Martin Dimitrov

Martin Dimitrov
  • Tulane University
  • Associate Professor
  • Residential Fellow (2011-2012)
  • “Dictatorship and Information: Autocratic Resilience in Communist Europe and China”

Martin Dimitrov is an Associate Professor of Political Science at Tulane University and also serves as a Research Fellow at the East Asian Legal Studies Program at Harvard Law School and an Associate at the Davis Center for Russian and Eurasian Studies at Harvard University. He specializes in Chinese politics and has a special interest in the resilience of authoritarian regimes, the transition from communism to post-communism, and property rights.

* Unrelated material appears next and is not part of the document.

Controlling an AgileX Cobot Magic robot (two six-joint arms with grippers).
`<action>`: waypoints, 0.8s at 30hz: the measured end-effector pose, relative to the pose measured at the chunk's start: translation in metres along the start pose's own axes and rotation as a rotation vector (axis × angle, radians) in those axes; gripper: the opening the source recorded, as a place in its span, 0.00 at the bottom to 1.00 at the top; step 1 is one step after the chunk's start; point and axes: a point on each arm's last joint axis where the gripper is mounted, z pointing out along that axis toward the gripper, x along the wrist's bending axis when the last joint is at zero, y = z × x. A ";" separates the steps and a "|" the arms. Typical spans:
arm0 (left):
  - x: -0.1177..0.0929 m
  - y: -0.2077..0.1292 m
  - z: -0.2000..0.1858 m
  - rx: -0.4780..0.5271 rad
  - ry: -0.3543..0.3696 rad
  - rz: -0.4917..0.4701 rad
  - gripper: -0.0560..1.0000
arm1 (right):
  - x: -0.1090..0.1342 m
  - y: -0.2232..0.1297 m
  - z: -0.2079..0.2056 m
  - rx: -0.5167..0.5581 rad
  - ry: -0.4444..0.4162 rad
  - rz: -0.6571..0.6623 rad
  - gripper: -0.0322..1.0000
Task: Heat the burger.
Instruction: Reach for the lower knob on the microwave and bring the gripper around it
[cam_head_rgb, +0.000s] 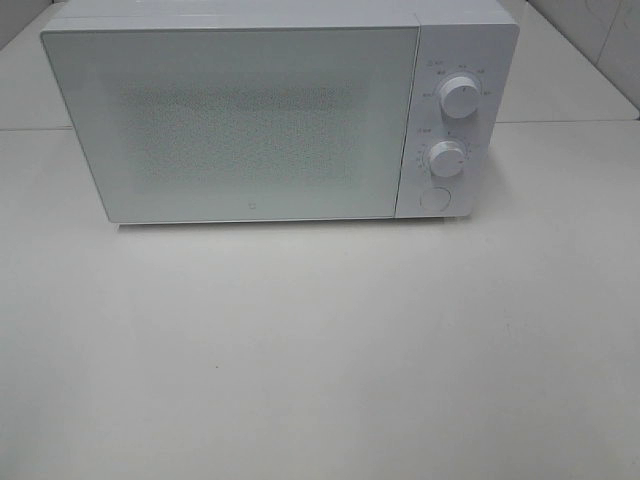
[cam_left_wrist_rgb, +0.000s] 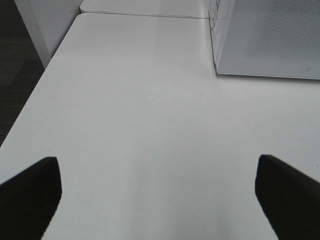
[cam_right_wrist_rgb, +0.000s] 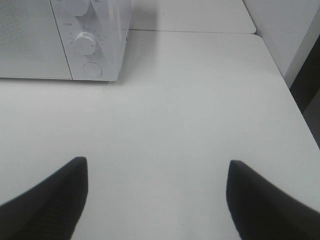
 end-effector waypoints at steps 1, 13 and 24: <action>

He is the author of Piracy and the State: The Politics of Intellectual Property Rights in China (Cambridge University Press, 2009) and is currently working on two book projects: a monograph entitled Dictatorship and Information: Autocratic Resilience in Communist Europe and China and an edited volume entitled Why Communism Didn’t Collapse: Understanding Regime Resilience in China, Vietnam, Laos, North Korea, and Cuba. Professor Dimitrov has been awarded residential fellowships from the Woodrow Wilson International Center for Scholars; the Hoover Institution (declined); the American Academy in Berlin; the Center on Democracy, Development, and the Rule of Law at Stanford; the Davis Center for Russian and Eurasian Studies at Harvard; and the Fairbank Center for Chinese Studies at Harvard.

Publications

  • Why Communism Did Not Collapse: Understanding Authoritarian Regime Resilience in Asia and Europe

    Cambridge University Press, 2013

    Martin Dimitrov

    Dimitrov Communism Crop

    This volume brings together a distinguished group of scholars working to address the puzzling durability of communist autocracies in Eastern Europe and Asia, which are the longest-lasting type of nondemocratic regime to emerge after World War I. The volume conceptualizes the communist universe as consisting of the ten regimes in Eastern Europe and Mongolia that eventually collapsed in 1989–91, and the five regimes that survived the fall of the Berlin Wall: China, Vietnam, Laos, North Korea, and Cuba. Taken together, the essays offer a theoretical argument that emphasizes the importance of institutional adaptations as a foundation of communist resilience. In particular, the contributors focus on four adaptations: of the economy, of ideology, of the mechanisms for inclusion of potential rivals, and of the institutions of vertical and horizontal accountability. The volume argues that when regimes are no longer able to implement adaptive change, contingent leadership choices and contagion dynamics make collapse more likely. By conducting systematic paired comparisons of the European and Asian cases and by developing arguments that encompass both collapse and resilience, the volume offers a new methodological approach for studying communist autocracies.